Division of Gastroenterology and Hepatology, Northwestern University Feinberg School of Medicine, Chicago, IL, USA.
Department of Gastroenterology, Capital Medical University Affiliated Beijing Shijitan Hospital, Beijing, China.
Neurogastroenterol Motil. 2021 Mar;33(3):e14000. doi: 10.1111/nmo.14000. Epub 2020 Oct 11.

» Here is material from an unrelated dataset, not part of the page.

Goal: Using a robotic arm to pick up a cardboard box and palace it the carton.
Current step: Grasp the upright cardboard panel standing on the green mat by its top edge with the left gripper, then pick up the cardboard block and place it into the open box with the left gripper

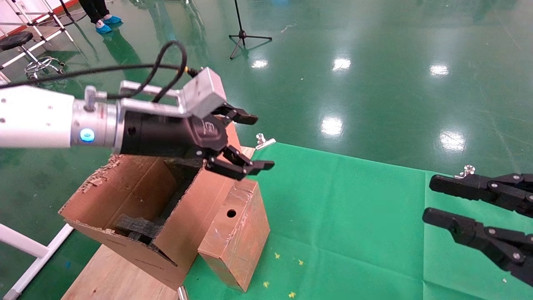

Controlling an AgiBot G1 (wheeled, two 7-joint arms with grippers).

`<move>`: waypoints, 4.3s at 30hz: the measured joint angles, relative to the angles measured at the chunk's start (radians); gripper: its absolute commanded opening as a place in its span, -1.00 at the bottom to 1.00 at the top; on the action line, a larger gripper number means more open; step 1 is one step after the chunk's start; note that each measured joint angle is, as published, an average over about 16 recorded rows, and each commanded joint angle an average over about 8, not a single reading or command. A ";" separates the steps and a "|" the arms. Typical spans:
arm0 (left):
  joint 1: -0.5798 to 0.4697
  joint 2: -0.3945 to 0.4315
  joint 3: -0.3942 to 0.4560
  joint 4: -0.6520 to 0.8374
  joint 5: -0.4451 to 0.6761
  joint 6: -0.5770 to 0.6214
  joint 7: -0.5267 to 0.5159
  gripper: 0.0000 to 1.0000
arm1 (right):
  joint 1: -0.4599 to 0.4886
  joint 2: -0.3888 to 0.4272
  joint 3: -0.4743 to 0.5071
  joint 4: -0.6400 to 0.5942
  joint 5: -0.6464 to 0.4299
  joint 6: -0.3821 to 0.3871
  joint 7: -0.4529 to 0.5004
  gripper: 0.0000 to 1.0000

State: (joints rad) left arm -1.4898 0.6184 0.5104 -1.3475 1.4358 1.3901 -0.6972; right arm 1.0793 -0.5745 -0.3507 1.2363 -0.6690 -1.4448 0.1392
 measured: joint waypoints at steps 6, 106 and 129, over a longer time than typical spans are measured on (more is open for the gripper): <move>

Esophagogastric junction outflow obstruction (EGJOO) as defined by Chicago Classification of esophageal motility disorders (CCv3.0) encompasses a broad range of diagnoses, thus posing clinical challenges. Our aims were to evaluate multiple rapid swallow (MRS) and rapid drink challenge (RDC) during high-resolution manometry (HRM) to aid identifying clinically relevant EGJOO.
Patients with a HRM diagnosis of EGJOO based on CCv3.0 that also completed MRS and RDC during HRM and barium esophagram were retrospectively identified. Radiographic EGJOO (RAD-EGJOO) was defined by either liquid barium retention or delayed passage of a barium tablet on barium esophagram. Thirty healthy asymptomatic controls that completed HRM were also included. MRS involved drinking 2 mL for 5 successive swallows. RDC involved rapid drinking of 200 mL liquid. Integrated relaxation pressure (IRP) and presence of panesophageal pressurization (PEP) during MRS and RDC were assessed.
One hundred one patients, mean (SD) age 56 (16) years, were included; 32% had RAD-EGJOO, 68% did not. RAD-EGJOO patients more frequently had elevated (>12 mmHg) upright IRP (100%), MRS-IRP (56%), RDC-IRP (53%), and PEP during RDC (66%) than both controls [17%; 0%; 7%; 3%] and patients without RAD-EGJOO [83%; 35%; 39%; 41%] Having IRP >12 mmHg during both MRS and RDC was twice as likely to be associated with RAD-EGJOO (19%) than those without RAD-EGJOO (9%) among patients with upright IRP >12 mmHg.
Adjunctive HRM maneuvers MRS and RDC appear to help identify clinically significant EGJOO. While future outcome studies are needed, comprehensive multimodal evaluation helps clarify relevance of EGJOO on HRM.
根据芝加哥食管动力障碍分类(CCv3.0)定义的食管胃交界处流出梗阻(EGJOO)涵盖了广泛的诊断,因此带来了临床挑战。我们的目的是评估多次快速吞咽(MRS)和快速饮水挑战(RDC)在高分辨率测压(HRM)中的作用,以帮助识别具有临床意义的 EGJOO。
回顾性分析了基于 CCv3.0 诊断为 EGJOO 且在 HRM 期间完成了 MRS 和 RDC 以及钡餐食管造影的患者。放射性食管胃交界处梗阻(RAD-EGJOO)定义为液体钡剂滞留或钡餐片在钡餐食管造影上通过延迟。还纳入了 30 名完成 HRM 的无症状健康对照者。MRS 涉及连续吞咽 2 毫升 5 次。RDC 涉及快速饮用 200 毫升液体。评估 MRS 和 RDC 期间的整合松弛压力(IRP)和全食管压(PEP)的存在。
共纳入 101 例患者,平均(SD)年龄 56(16)岁;32%有 RAD-EGJOO,68%没有。RAD-EGJOO 患者更频繁地出现直立位 IRP 升高(100%)、MRS-IRP(56%)、RDC-IRP(53%)和 RDC 期间的 PEP(66%)高于对照组[17%;0%;7%;3%]和无 RAD-EGJOO 患者[83%;35%;39%;41%]。在直立位 IRP 升高的患者中,MRS 和 RDC 时的 IRP >12mmHg 发生 RAD-EGJOO 的可能性是无 RAD-EGJOO 的两倍(19%比 9%)。
辅助 HRM 操作 MRS 和 RDC 似乎有助于识别具有临床意义的 EGJOO。虽然需要进一步的前瞻性研究,但综合的多模态评估有助于阐明 HRM 上 EGJOO 的相关性。